A SCOTTISH MP has revealed that staff in Home Secretary Sajid Javid’s office could not find their own correspondence regarding a British Army soldier who had been refused a visa to bring his teenage daughter to live with him and his wife in the Highlands.

Denis Omondi, a lance-corporal with the Black Watch, 3 Scots, based at Fort George, enlisted the help of SNP member Drew Hendry when he was refused a visa for his 14-year-old daughter Anne, who was previously living with her mother in Kenya.

Hendry wrote to ministers a month ago, seeking meetings with them, but received no response.

Since then, he has raised the issue at Prime Minister’s Questions, spoken to UK Visas and Immigration and Javid’s private office.

He also received a pledge that the matter would be “exceptionally reconsidered”.

The MP phoned the Home Secretary’s office yesterday, and was eventually passed to their internal immigration team, who couldn’t find their own correspondence with their own reference number.

Hendry was then asked to mail a generic email address.

He told The National: “The original decision to keep Ann and her father Denis apart is a disgrace in itself, but the ongoing delays with the review are adding yet more stress for the family. As a soldier who has put his own life on the line in the British Army, Denis deserves to have his daughter with him and its high time common sense prevailed.

“There is already widespread public support for this family’s plight and the motion I raised in Parliament has gained cross-party support.

“I have now written, again, to the minister to demand answers as to why this family is being treated so badly and to urge him to speed up this process to see justice done.”

Cross-party support for Hendry’s early day motion includes backing from his SNP colleagues, Plaid Cymru, the Greens, Labour, the LibDems, the DUP and a solitary Tory.

Omondi has been in the army for eight years and has served in Afghanistan and Iraq.

Until 2012, he was unaware that he had a daughter in Kenya, but since finding out about Anne he has visited her regularly and has full custody and no contact with her mother.

The teenager, who was a bridesmaid when Omondi married Shelagh Whyte, from Inverness, 14 months ago in Kenya, is currently in a boarding school there, which her father pays for.

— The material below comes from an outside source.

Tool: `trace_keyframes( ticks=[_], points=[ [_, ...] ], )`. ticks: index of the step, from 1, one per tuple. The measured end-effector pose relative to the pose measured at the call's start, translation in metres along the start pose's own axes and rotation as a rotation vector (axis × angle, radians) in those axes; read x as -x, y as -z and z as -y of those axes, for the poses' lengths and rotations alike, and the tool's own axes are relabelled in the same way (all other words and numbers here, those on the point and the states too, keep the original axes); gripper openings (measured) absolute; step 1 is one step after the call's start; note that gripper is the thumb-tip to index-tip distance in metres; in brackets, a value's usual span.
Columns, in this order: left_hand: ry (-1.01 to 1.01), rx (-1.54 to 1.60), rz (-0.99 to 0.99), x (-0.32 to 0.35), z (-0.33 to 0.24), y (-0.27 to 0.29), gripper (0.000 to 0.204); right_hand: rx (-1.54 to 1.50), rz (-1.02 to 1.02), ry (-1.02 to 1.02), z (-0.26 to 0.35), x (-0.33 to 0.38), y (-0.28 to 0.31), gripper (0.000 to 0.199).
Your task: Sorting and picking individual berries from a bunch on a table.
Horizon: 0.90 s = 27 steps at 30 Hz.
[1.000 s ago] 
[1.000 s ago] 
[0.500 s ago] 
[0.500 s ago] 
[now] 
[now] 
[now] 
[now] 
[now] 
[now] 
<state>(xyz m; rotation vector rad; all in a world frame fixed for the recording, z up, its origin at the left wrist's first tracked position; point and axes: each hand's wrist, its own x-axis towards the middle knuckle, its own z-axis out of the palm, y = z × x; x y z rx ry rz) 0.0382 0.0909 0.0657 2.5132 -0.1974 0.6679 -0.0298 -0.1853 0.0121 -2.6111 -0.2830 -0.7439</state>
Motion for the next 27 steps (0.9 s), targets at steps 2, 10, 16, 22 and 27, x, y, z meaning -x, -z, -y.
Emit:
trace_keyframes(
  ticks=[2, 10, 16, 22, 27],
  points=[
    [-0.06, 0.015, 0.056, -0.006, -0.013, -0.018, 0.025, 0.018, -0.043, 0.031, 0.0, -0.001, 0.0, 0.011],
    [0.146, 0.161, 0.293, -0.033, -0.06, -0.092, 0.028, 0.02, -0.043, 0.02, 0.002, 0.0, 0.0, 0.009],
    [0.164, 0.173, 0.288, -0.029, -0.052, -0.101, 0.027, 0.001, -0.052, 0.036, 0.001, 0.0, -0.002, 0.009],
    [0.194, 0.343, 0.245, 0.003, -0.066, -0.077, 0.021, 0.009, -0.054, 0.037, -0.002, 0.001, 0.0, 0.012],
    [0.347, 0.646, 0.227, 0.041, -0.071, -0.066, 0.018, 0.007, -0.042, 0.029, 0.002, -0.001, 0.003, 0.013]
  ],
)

Speaking exclusively to The National, the NCO said: “The Home Office said they were going to review the issue but we haven’t heard anything.

“I put her into boarding school when I was in Kenya in 2016 and when my daughter was living with her mum and was in a day school.

“She was sleeping on the floor and I decided to take her to a boarding school.

“It’s not total privacy but at least she has a bed. That was when we decided to put her temporarily in a boarding school until we got a permanent solution.

“When we got married in 2017 we had already decided to bring Anne over because her mum’s situation had changed – she asked me if I could take Anne permanently, and she was willing to give us custody.”

He added: “It’s so frustrating – every time I go to Kenya I see the emotion in her eyes … there’s nothing I can do. I just have to wait because it’s the Home Office. I can’t change the rules.”

Omondi said his daughter had high hopes of coming to Scotland and until now he has not told her about the struggle to obtain her visa for fear of raising her hopes, only to have them dashed.

And he said her newly prepared room was waiting for her: “When we got married we moved to a two-bedroomed house and when Anne was finishing primary school we moved to a three-bedroomed house.

“Her room is ready – her Christmas presents are still there wrapped up, we were hoping she would be able to join us last year.

“Even my workmates have been supportive – they’re shocked by this as well.”

The Home Office said the case was still under review.